# Exercise description
Nothing but the lines from the start of the entries through the line containing "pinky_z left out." should appear in the answer, each given exactly.

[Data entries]
☆ ☆ ☆ ☆ ☆
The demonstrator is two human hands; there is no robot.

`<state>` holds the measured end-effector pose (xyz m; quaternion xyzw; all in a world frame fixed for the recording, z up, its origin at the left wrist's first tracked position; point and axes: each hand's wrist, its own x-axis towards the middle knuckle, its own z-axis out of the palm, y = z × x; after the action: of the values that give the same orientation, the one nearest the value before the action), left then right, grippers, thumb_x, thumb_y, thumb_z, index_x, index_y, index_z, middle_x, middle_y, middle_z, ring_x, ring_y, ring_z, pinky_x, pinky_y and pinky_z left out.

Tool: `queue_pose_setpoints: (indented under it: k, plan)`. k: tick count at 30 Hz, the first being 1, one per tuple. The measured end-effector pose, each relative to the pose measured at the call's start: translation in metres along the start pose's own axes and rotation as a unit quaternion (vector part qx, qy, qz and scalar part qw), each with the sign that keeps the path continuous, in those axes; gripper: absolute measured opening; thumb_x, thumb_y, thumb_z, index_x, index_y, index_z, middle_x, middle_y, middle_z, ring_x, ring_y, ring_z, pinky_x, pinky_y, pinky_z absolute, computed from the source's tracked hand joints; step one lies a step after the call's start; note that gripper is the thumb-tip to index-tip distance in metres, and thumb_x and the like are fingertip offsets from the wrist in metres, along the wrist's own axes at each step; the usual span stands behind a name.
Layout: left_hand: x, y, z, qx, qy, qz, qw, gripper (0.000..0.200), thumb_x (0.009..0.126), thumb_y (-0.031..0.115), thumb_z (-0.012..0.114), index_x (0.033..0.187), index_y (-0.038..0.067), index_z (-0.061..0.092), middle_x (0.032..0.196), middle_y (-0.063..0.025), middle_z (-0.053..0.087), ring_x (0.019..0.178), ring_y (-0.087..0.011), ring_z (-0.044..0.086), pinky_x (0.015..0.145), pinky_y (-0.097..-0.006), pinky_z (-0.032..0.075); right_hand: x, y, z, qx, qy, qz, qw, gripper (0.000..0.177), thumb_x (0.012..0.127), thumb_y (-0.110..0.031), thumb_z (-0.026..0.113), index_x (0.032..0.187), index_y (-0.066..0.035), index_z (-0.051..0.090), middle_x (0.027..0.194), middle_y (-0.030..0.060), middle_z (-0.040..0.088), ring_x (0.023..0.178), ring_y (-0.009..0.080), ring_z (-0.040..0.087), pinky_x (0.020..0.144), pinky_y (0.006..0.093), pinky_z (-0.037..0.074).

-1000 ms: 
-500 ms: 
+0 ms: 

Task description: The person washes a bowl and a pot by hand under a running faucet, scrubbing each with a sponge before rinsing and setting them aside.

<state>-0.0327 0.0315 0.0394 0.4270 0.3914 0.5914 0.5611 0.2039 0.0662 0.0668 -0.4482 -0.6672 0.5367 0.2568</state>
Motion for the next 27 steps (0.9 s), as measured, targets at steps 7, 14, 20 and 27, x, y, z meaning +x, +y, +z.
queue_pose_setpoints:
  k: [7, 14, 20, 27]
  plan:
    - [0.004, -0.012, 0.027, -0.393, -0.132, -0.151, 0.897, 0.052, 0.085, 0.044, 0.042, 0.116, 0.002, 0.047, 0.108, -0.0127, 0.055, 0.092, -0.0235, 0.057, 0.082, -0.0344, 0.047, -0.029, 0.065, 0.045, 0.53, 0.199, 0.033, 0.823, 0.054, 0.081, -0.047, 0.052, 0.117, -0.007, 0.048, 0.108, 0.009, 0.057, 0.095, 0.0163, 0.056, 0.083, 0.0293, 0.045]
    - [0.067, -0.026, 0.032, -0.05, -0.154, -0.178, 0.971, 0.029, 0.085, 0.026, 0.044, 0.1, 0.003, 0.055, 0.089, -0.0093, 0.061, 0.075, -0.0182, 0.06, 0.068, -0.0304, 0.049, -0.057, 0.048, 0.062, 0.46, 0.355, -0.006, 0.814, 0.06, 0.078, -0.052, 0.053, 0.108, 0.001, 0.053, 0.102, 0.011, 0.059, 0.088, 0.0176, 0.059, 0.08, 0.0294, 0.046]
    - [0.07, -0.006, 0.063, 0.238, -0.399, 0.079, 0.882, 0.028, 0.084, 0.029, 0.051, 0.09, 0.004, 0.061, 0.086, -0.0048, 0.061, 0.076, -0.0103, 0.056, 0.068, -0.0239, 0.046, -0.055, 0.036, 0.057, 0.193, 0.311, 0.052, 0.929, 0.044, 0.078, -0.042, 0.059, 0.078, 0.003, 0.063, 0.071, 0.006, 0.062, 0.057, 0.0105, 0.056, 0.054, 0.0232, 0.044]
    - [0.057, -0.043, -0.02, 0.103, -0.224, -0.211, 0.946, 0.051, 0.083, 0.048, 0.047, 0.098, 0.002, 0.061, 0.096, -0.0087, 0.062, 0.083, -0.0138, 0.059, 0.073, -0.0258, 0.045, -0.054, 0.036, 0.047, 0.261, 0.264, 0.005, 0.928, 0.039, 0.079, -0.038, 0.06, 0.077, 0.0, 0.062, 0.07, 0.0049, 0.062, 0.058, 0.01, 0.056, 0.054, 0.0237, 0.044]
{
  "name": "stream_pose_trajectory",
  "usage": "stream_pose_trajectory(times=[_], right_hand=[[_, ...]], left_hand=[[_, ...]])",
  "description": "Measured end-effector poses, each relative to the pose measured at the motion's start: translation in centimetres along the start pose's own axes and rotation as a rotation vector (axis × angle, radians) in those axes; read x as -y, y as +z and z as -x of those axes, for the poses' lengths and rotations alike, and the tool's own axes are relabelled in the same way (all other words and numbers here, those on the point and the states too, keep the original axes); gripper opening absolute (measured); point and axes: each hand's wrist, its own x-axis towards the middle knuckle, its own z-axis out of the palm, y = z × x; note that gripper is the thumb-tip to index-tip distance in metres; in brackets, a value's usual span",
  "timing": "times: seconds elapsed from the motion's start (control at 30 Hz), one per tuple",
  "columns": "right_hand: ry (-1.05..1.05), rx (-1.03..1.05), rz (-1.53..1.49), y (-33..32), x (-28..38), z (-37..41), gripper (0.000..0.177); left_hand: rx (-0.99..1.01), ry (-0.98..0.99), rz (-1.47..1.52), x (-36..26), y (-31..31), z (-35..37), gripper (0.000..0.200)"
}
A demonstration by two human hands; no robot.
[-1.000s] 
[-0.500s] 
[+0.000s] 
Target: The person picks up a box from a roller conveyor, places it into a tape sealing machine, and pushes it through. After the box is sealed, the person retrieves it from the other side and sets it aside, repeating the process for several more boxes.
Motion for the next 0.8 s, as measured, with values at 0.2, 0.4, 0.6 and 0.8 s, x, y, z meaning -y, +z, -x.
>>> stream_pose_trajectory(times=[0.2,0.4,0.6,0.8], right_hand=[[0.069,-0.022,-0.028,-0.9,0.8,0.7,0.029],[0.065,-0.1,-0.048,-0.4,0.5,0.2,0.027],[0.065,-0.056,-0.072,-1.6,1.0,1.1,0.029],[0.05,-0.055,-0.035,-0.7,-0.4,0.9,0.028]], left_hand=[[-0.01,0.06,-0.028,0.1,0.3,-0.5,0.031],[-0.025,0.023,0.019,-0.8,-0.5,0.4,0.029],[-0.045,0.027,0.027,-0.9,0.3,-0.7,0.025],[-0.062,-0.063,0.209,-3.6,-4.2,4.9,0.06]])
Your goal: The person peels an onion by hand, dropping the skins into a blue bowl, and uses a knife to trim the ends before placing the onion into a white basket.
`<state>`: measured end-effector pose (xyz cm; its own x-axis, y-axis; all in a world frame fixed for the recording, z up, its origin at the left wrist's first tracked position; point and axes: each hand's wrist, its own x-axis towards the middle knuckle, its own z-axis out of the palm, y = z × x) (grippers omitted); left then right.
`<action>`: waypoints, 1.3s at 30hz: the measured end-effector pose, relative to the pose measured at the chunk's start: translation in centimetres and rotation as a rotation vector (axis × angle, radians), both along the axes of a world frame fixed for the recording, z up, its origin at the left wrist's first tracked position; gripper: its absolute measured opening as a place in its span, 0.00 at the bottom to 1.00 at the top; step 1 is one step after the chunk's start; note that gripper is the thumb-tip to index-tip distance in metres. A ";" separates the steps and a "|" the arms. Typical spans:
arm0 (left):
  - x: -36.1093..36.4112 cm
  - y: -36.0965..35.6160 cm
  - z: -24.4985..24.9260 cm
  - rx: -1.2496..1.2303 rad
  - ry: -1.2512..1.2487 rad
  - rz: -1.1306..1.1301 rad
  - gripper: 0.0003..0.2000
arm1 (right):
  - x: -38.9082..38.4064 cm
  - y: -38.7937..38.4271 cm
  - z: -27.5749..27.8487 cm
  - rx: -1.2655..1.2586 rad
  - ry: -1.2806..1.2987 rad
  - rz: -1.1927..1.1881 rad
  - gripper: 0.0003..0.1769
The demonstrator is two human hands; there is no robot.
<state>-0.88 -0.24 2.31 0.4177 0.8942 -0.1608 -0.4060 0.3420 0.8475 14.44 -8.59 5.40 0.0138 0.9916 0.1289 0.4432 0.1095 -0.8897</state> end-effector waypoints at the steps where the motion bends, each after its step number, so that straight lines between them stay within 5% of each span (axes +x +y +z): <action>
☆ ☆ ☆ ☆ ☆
# Expected output
The demonstrator is two human hands; there is no robot.

`<state>` holds the measured end-effector pose (xyz m; quaternion xyzw; all in a world frame fixed for the recording, z up, its origin at the left wrist's first tracked position; point and axes: each hand's wrist, its own x-axis towards the middle knuckle, its own z-axis out of the palm, y = z × x; after the action: of the values that give the same orientation, the one nearest the value before the action), left then right, grippers, thumb_x, thumb_y, thumb_z, index_x, index_y, index_z, middle_x, middle_y, middle_z, ring_x, ring_y, ring_z, pinky_x, pinky_y and pinky_z left out.

No further output is required for this answer.